Another supporter of vapor taxes are “public health” groups. These groups typically (and coincidentally) have very close relationships (financial and personal) with the same pharmaceutical companies that make nicotine patches, lozenges, and gums, as well as cessation drugs like Chantix. These groups spend tremendous amounts of time and money lobbying legislators in support of such policies. Most of the people and lobbyists from these groups that meet with legislators likely know nothing about their organization’s ties to drug makers, so it’s very unlikely such a conflict would be revealed.
Now that over 130 small businesses have closed since this tax has passed, what can and should be done? It’s clear that the tax should either be amended or repealed. Last year, State Rep. Jeff Wheeland proposed amending the tax to 5 cents per milliliter on e-liquid at the point of sale.

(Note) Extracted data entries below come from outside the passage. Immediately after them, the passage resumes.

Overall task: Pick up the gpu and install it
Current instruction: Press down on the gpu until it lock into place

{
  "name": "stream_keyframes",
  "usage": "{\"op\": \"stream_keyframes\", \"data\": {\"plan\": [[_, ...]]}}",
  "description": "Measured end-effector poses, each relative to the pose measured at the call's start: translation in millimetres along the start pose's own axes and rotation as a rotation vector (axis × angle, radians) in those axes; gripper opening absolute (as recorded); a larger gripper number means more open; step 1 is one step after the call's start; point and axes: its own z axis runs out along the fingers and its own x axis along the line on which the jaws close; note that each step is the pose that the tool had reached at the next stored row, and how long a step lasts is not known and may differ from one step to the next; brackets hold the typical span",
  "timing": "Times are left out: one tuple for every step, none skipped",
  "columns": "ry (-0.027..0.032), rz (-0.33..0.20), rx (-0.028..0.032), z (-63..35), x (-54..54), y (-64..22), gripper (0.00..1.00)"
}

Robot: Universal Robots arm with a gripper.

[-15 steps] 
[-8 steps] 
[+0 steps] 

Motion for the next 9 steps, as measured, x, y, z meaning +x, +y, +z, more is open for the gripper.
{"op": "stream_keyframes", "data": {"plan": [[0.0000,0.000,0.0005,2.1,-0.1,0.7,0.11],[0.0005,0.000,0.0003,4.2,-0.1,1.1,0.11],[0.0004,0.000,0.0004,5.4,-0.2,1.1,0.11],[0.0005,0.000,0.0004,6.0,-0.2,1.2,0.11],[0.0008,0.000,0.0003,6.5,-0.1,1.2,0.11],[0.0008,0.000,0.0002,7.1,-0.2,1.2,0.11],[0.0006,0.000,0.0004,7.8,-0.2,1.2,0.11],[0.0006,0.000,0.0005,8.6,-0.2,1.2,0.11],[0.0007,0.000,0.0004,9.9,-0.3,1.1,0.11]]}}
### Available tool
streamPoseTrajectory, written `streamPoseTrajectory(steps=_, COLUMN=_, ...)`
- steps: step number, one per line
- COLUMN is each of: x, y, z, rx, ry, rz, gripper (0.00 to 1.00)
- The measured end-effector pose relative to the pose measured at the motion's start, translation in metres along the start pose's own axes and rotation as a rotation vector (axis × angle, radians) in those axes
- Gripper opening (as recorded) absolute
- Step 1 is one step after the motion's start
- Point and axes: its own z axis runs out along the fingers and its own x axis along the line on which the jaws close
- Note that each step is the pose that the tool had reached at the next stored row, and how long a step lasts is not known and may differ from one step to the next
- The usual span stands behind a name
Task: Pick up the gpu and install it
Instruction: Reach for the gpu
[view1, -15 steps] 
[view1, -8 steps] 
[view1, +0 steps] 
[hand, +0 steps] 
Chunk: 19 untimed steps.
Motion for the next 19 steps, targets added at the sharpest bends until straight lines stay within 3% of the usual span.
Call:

His proposal had incredibly strong bipartisan support but was bogged down by procedural moves in the House, and was never allowed to come to a vote at the end of the last session. Had it passed it would have allowed dozens of small vape shops to reopen. It likely also would have generated only slightly less revenue than the 40 percent tax.
Perhaps the best way forward would be for the state or a private entity to do a thorough economic impact assessment on the tax. PA taxpayers deserve nothing less than a full picture of the effects of taxes like this that result in widespread business closures.
Chris Hughes is a former vape shop owner in PA, and former President of the PA Smoke Free Alternatives Trade Association.